In his six years of detention, Kobad Ghandy, an undertrial prisoner in the Tihar jail, accused of being affiliated with the Communist Party of India (Maoist), wrote 12 letters to the jail authorities, pleading with them to stop treating him as a criminal and provide him decent conditions. But Ghandy, 68, was tossed between cells — from jail no. 3 to 1 and 2 and back to 3. A few weeks ago, he was moved to jail no. 8. Tired of what he called “harassment”, he went on an indefinite fast on May 30. His lawyers filed a petition in a court here, which will hear it on Friday. Nursing a series of ailments such as hypertension, arthritis, spondylitis, prostrate problems, irritable bowel syndrome and kidney and heart disease, Kobad Ghandy, an undertrial prisoner in the Tihar jail, says his health does not allow him to pack his bags and move between different cells as the authorities have been making him do.
In a handwritten press statement, Ghandy described this treatment as “a method of harassment”, which he thinks is aimed at destroying his health. Two weeks ago, Ghandy told Rona Wilson, an activist with the Committee for the Release of Political Prisoners, who often visits him in Tihar, that poor living conditions and lack of medical attention were slowly pushing him to death. “He is a political prisoner,” Mr. Wilson said. “It’s unfortunate that the prison officers have been mistreating him for so long.” In September 2009, Ghandy was arrested while he was being treated for a kidney ailment in south Delhi. He is accused of being a Maoist ideologue. “But the state is unable to prove any charge against him,” Mr. Wilson said.
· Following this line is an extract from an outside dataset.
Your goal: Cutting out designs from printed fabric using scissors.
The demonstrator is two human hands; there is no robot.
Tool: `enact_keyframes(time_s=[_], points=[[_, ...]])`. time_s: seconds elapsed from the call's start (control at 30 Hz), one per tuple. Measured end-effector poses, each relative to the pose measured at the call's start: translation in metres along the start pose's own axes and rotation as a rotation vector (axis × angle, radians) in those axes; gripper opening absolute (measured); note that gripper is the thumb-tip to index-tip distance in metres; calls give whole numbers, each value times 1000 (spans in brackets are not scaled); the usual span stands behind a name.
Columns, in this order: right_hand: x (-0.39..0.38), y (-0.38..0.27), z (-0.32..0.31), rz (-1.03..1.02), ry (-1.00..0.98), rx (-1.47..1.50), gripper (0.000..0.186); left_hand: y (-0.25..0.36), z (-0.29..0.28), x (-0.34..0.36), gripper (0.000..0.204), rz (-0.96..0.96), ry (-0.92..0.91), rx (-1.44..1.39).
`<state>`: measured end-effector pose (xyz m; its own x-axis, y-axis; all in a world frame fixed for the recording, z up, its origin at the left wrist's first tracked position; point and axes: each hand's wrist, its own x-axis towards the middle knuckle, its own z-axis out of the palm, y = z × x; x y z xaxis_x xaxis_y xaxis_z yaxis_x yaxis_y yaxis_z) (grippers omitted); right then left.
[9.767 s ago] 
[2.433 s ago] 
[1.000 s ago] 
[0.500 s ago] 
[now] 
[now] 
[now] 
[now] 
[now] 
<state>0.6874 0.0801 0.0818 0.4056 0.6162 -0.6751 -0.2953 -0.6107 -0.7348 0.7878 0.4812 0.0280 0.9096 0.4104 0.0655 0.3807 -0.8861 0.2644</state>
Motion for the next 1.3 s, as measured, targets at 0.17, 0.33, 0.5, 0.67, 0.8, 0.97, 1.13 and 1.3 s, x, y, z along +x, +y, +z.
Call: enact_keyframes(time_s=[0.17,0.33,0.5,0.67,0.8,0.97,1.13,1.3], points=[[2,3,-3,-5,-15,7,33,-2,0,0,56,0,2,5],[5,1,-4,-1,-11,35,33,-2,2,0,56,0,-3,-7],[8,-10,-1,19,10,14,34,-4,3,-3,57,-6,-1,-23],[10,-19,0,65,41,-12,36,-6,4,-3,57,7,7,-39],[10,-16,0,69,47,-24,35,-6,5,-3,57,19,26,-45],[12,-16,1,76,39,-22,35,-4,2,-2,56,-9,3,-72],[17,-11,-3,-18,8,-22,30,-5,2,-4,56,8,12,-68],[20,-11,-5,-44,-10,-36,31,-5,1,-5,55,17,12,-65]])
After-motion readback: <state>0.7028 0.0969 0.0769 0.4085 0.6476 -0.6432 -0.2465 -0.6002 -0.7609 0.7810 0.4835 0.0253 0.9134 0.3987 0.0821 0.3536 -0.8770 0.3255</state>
“Being a follower of a political thought doesn’t mean you are inflicting violence on the state.” A senior official of the Tihar jail told The Hindu that Ghandy came in as a “high-risk prisoner and he continues to be a high-risk prisoner.” The officer ruled out the possibility of moving Ghandy to a better prison facility. “He has been a model inmate since being lodged in Tihar, but prison rules have to be followed,” the officer said. “These state that he must be treated as per guidelines pertaining to the treatment of high-risk prisoners which are being followed as closely as they are in relation to other inmates categorised as high-risk prisoners.” A source close to Ghandy said his trial had been a protracted one because investigating officials “were used to skipping court dates citing one reason or the other”.
Meanwhile, the source said, his legal representatives had moved an application for shifting him to the senior citizens’ ward which had been listed for hearing at a court on Friday. Tihar authorities denied receiving any summons. “We will take a call on how to respond in the matter when we receive directions to do so,” an official said.